Per i due portavoce lucani “la verità è solamente una: l’ENI sta continuando a fare i propri porci comodi ed a condurre uno sporco esperimento sulla pelle di decine di migliaia di cittadini, mentre la Regione e ARPAB sembrano fare spallucce come al solito”.

Il severo appello lanciato all’opinione pubblica tramite comunicato stampa di Leggieri e Perrino mette in risalto da un lato “la prepotenza del cane a sei zampe” riferendosi alla inchiesta sul petrolio in Basilicata e dall’altro alla Regione Basilicata che ” sembra che stia affrontando in maniera superficiale le incombenze relative alla costituzione di parte civile nel processo”.

“Avevamo già avanzato dei dubbi sul contenuto fumoso della delibera che autorizzava il Presidente a costituirsi in giudizio in rappresentanza della Regione stessa nel procedimento penale” aggiungono i due del M5S “ieri i dubbi si sono rafforzati leggendo alcuni quotidiani che riportavano la contestazione da parte del GUP della procura di costituzione di parte civile firmata dall’Assessore Franconi e non da Pittella. Infine ricordiamo che il consiglio speciale da noi richiesto sulla riapertura del COVA, richiesta per quale qualche consigliere ci aveva pure canzonato, non si è ancora tenuto. Assessore Pietrantuono, se è tra noi, batta un colpo”.

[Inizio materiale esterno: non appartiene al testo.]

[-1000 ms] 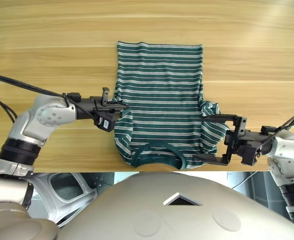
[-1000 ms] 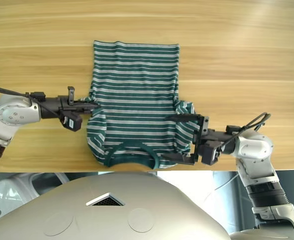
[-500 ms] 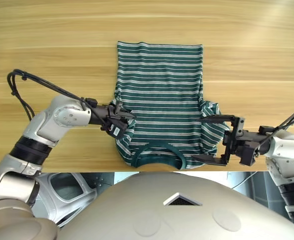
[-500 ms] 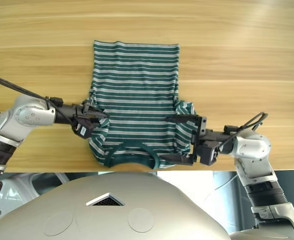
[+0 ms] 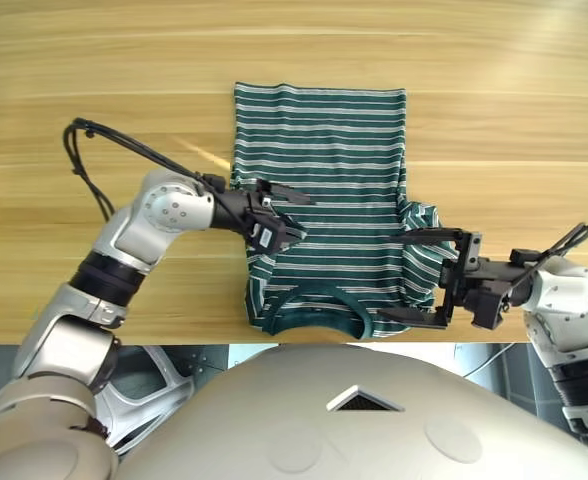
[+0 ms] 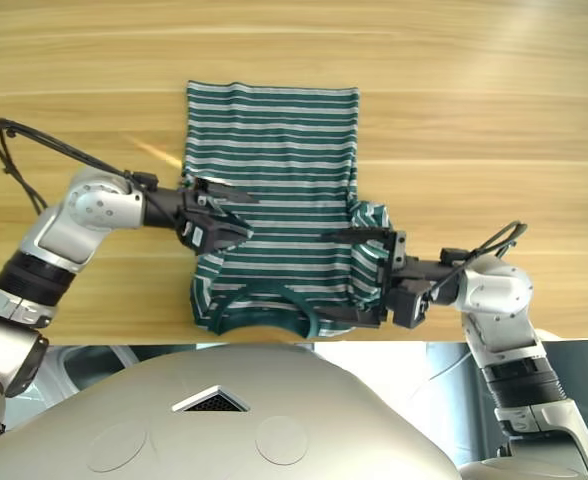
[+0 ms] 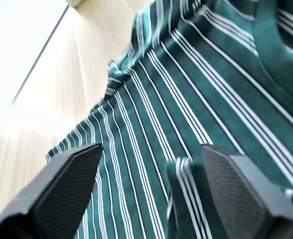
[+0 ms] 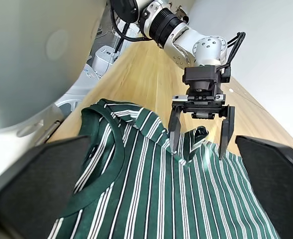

“Verificheremo le giustificazioni addotte da Eni, ha detto l’assessore all’Ambiente della Regione Basilicata, Pietrantuono, annunciando che la Regione metterà in campo ogni utile azione affinché a Viggiano possano essere subito impiegate nuove tecnologie in grado di evitare il ripetersi di simili fenomeni. Ed il tema legato alla sicurezza del Centro Olio di Viggiano sarà al centro dell’intervento che l’assessore Pietrantuono terrà giovedì a Milano – presenti i vertici Eni – nell’ambito di un convegno, all’Università degli studi Bicocca, organizzato in collaborazione con la Direzione Generale del Ministero dell’interno per la sicurezza anche ambientale delle attività minerarie ed energetiche. Nel corso dell’incontro, in cui verranno presentati i principali risultati di una serie di attività di ricerca, tra cui il prototipo di un innovativo sistema di Indicatori per la Sicurezza upstream, l’assessore Pietrantuono si farà portavoce di una serie di istanze provenienti dalle aree interessate alla coltivazioni petrolifere finalizzate ad innalzare il livello tecnologico e scientifico dei sistemi di sicurezza.